The problem - Copy nothing but the text: reproduce each line of the listing exactly and leave the pictures out.
----- Provided data -----
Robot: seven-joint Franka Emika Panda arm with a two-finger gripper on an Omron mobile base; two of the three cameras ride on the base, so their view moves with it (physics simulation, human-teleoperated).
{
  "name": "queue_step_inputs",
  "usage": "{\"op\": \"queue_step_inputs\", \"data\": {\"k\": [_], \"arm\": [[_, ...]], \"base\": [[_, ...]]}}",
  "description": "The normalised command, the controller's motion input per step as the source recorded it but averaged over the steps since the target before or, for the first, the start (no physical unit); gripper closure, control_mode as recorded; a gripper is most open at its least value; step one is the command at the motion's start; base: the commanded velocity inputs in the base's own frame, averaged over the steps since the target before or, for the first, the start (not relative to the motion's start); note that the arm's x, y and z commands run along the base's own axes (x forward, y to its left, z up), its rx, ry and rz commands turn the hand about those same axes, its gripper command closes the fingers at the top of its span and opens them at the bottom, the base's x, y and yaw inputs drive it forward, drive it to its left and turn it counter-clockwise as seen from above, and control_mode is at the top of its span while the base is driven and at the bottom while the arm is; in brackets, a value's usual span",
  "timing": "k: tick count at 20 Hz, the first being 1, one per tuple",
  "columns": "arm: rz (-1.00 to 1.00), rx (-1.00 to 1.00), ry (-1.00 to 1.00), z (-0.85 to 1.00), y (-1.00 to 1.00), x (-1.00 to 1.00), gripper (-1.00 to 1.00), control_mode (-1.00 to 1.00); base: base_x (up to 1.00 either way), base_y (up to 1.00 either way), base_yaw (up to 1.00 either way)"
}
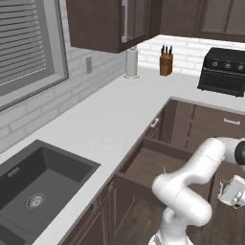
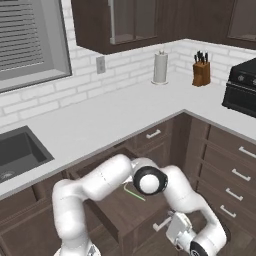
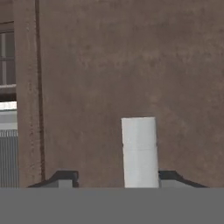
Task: Take a straw from the drawer in front and place it inside the glass cup on the dining counter.
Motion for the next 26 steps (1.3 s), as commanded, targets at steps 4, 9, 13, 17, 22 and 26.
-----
Exercise response -
Robot: seven-joint Franka Emika Panda arm with a two-finger gripper on an Omron mobile base; two of the three cameras ride on the base, so their view moves with it (physics simulation, human-teleoperated).
{
  "name": "queue_step_inputs",
  "usage": "{\"op\": \"queue_step_inputs\", \"data\": {\"k\": [_], \"arm\": [[_, ...]], \"base\": [[_, ...]]}}",
  "description": "The normalised command, the controller's motion input per step as the source recorded it but averaged over the steps since the target before or, for the first, the start (no physical unit); gripper closure, control_mode as recorded; a gripper is most open at its least value; step one is the command at the motion's start; base: the commanded velocity inputs in the base's own frame, averaged over the steps since the target before or, for the first, the start (not relative to the motion's start); note that the arm's x, y and z commands run along the base's own axes (x forward, y to its left, z up), its rx, ry and rz commands turn the hand about those same axes, its gripper command closes the fingers at the top of its span and opens them at the bottom, the base's x, y and yaw inputs drive it forward, drive it to its left and turn it counter-clockwise as seen from above, and control_mode is at the top of its span while the base is driven and at the bottom while the arm is; in brackets, a value's usual span",
  "timing": "k: tick count at 20 Hz, the first being 1, one per tuple",
  "columns": "arm: rz (-1.00 to 1.00), rx (-1.00 to 1.00), ry (-1.00 to 1.00), z (-0.85 to 1.00), y (-1.00 to 1.00), x (-1.00 to 1.00), gripper (-1.00 to 1.00), control_mode (-1.00 to 1.00); base: base_x (up to 1.00 either way), base_y (up to 1.00 either way), base_yaw (up to 1.00 either way)"
}
Task: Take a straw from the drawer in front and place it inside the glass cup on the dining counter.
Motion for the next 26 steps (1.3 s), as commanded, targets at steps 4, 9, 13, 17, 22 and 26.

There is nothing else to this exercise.